Malgré les logiques propres de la science, de la technique, du commerce et de l’art qui tentent de les isoler, l’artiste, l’artisan et l’alchimiste partagent le même monde qu’ils s’emploient à changer Tous trois s’approprient les éléments qui constituent cet univers : de l’eau à l’air, du feu à la terre. Ils les travaillent, les copient, les maltraitent, les honorent. Alexia Chevrollier l’a compris et son Soulèvement est la rencontre de l’intentionnalité de l’artiste, du geste de l’artisan verrier et de la fascination de l’alchimiste pour la transformation.
Des quatre éléments qui forment le monde, c’est évidemment à l’eau que l’on pense devant la sculpture d’Alexia Chevrollier. Translucide, incolore, irrégulière, parcourue d’air et de soleil, lancée – déchaînée – à l’assaut d’une réalité qui n’y est pas préparée, puis cristallisée par la main de son maître d’oeuvre, le verrier Stéphane Pelletier. L’œuvre d’art et l’eau ont en commun leur rareté. Certes, on n’a pas besoin de l’art pour survivre. Certes, à l’inverse de celle de l’eau, sa valeur d’usage est bien moindre que sa valeur d’échange. Cependant, la spéculation dont l’eau et l’art font l’objet relève d’une même logique capitaliste, qui s’appuie sur une pratique de confiscation. Or, que nous promettent l’artiste, l’artisan et l’alchimiste lorsqu’ils nous présentent le résultat de leur travail ? Qu’implique leur geste lorsqu’il débouche sur l’exposition, la mise à disposition, la restitution ? Qu’il y aura un avant et un après leur oeuvre. Que notre vie, à défaut de changer radicalement, ne sera plus la même.

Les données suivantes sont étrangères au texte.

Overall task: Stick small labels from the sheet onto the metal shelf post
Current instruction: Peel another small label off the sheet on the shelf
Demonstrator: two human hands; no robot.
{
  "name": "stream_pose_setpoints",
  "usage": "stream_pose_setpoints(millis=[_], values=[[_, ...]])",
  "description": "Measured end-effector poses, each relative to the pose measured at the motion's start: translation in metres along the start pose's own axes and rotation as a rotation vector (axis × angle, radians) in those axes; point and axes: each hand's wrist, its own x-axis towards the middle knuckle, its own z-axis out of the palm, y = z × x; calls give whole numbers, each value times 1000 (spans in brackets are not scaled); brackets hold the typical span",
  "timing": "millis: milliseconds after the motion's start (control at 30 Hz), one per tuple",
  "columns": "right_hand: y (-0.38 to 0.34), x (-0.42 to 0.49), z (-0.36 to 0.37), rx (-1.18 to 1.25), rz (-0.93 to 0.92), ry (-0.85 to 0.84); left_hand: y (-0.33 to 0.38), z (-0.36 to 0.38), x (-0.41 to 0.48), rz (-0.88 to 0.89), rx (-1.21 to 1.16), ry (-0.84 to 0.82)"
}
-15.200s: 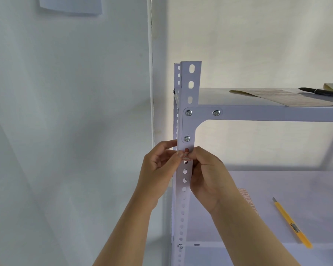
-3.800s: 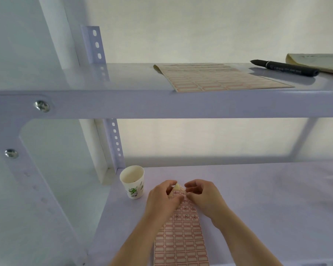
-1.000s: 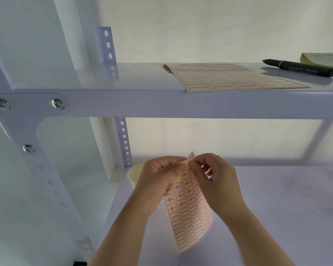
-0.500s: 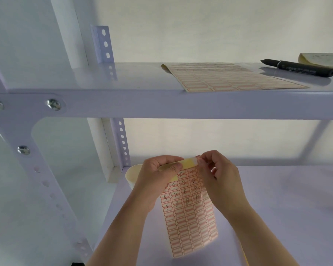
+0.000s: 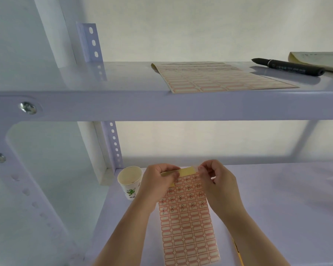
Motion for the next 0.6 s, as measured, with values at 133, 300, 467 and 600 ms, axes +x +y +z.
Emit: stream_pose_setpoints(millis=[133,300,467,600], values=[[5,-2,3,-3,15,-57,-2,4,0,-12,2,2],[7,-1,5,2,9,-113,-2,4,0,10,-13,29],[4,-3,11,-21,-23,-170,-4,5,0,29,-29,35],[4,-2,13,-4,-5,-126,-10,5,6,16,-3,72]])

Il faut donc maintenant reposer ses yeux sur Soulèvement et se dire, face à cette sculpture aussi puissante que fragile, que l’eau fait littéralement exploser le verre lorsque celui-ci est travaillé haute température. Qu’avant d’être incolore et dure, la matière qui formait cette pièce était d’un rouge incandescent et coulait. Que ce liquide visqueux et brulant, ô combien dangereux pour l’homme, serait purement et simplement détruit si son chemin croisait celui de l’élément qu’il semble aujourd’hui représenter.
Qu’a fait Alexia Chevrollier ? Elle n’a pas changé le plomb en or, ni l’eau en vin, mais elle a stoppé le torrent fou de la lave. Sans une goutte d’eau, elle a pourtant figé l’eau d’une cascade, l’a rendue solide, lui a donné une forme. Elle y a scellé la vie, symbolisée par ses bulles qui laissent penser qu’on y a expiré – oui, expiré. Soulèvement est une eau forte et pourtant capturée. Une eau que l’on peut déplacer, transporter, retourner, exposer. Une eau dont on sent la puissance comme pétrifiée à la sortie d’une bouche métallique, sillonnée de part en part par le geste de l’artiste comme le sont les plaques utilisées pour les eau-forte. Acide nitrique, lave de verre, eau : liquides complices de l’artiste, de l’artisan et de l’alchimiste afin de procéder à la transformation du monde. Alexia Chevrollier nous présente comment elle souhaite y prendre part.